Supplied data »
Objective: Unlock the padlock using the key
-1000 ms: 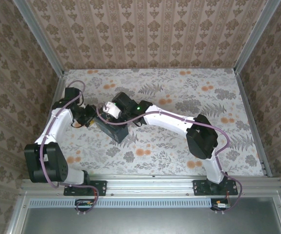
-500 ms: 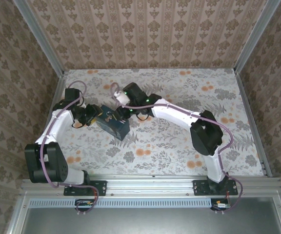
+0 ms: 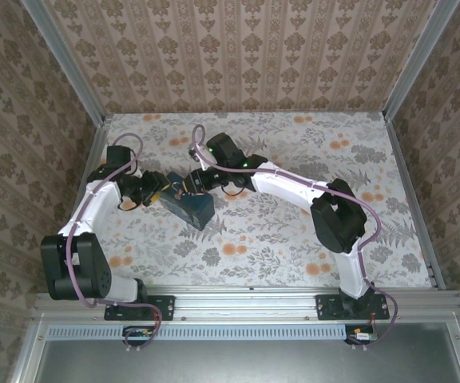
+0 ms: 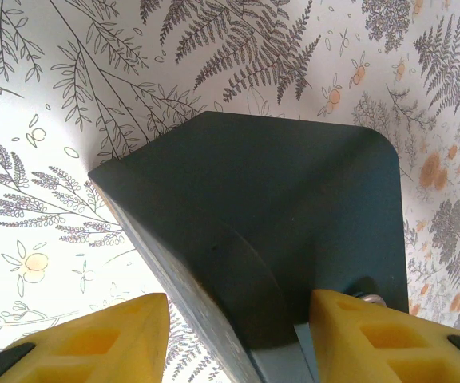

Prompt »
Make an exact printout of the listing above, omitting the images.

Completed task »
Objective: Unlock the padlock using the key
-1000 ms: 
-500 ms: 
+0 ms: 
+0 ms: 

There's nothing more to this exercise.